* **What you will do**:
Each line of the material should be output exactly as shown.

* **Recorded information**:

= Beginning of Section =

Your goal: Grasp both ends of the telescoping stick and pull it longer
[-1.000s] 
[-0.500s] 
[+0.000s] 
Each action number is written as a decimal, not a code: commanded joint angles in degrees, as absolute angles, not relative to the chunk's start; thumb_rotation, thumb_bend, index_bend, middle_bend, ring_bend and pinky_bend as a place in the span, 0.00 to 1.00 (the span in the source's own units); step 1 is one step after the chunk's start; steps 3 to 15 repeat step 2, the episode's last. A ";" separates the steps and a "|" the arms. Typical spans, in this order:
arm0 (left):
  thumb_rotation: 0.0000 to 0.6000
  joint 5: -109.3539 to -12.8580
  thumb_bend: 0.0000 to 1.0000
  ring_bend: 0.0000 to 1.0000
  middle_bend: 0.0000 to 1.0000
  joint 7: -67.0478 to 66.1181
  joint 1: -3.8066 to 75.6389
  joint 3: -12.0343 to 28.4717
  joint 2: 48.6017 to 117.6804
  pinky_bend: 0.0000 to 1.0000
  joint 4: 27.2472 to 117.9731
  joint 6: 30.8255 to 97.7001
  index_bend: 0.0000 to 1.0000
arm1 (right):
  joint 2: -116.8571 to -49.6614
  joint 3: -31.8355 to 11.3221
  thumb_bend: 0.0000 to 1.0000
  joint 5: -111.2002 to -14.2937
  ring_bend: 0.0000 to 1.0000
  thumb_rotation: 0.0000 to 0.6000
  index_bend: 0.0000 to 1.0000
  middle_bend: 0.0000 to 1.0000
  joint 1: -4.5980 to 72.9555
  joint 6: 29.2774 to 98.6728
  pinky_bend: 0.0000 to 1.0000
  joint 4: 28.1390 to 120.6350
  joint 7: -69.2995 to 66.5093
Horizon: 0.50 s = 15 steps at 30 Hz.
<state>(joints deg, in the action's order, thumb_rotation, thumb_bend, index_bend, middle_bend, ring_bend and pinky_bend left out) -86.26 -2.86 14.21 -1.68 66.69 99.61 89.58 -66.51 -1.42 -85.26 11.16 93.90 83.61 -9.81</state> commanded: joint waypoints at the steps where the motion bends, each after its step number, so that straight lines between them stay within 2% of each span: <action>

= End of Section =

* **Solution below**:
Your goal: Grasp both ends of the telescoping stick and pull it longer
[-1.000s] 
[-0.500s] 
[+0.000s] 
Each action number is written as a decimal, not a code: commanded joint angles in degrees, as absolute angles, not relative to the chunk's start; thumb_rotation, thumb_bend, index_bend, middle_bend, ring_bend and pinky_bend as a place in the span, 0.00 to 1.00 (the span in the source's own units); step 1 is one step after the chunk's start; steps 3 to 15 repeat step 2, the episode's last. A ";" separates the steps and a "|" the arms. Typical spans, in this order:
arm0 (left):
  thumb_rotation: 0.0000 to 0.6000
  joint 5: -109.3539 to -12.8580
  thumb_bend: 0.0000 to 1.0000
  ring_bend: 0.0000 to 1.0000
  middle_bend: 0.0000 to 1.0000
  joint 7: -67.0478 to 66.1181
  joint 1: -3.8066 to 75.6389
  joint 3: -12.0343 to 28.4717
  joint 2: 48.6017 to 117.6804
  pinky_bend: 0.0000 to 1.0000
  joint 4: 27.2472 to 117.9731
  joint 6: 30.8255 to 97.7001
  index_bend: 0.0000 to 1.0000
arm1 (right):
  joint 2: -116.8571 to -49.6614
  joint 3: -31.8355 to 11.3221
  thumb_bend: 0.0000 to 1.0000
  joint 5: -111.2002 to -14.2937
  ring_bend: 0.0000 to 1.0000
  thumb_rotation: 0.0000 to 0.6000
  index_bend: 0.0000 to 1.0000
  middle_bend: 0.0000 to 1.0000
  joint 1: -4.5980 to 72.9555
  joint 6: 29.2774 to 98.6728
  pinky_bend: 0.0000 to 1.0000
  joint 4: 28.1390 to 120.6350
  joint 7: -69.2995 to 66.5093
Horizon: 0.50 s = 15 steps at 30 Hz.
<state>(joints deg, in the action's order, thumb_rotation, thumb_bend, index_bend, middle_bend, ring_bend and pinky_bend left out) -86.26 -2.86 14.21 -1.68 66.69 99.61 89.58 -66.51 -1.42 -85.26 11.16 93.90 83.61 -9.81</state> commanded: joint waypoints at the steps where the motion bends, each after its step number, so that straight lines between them stay within 2% of each span: <action>

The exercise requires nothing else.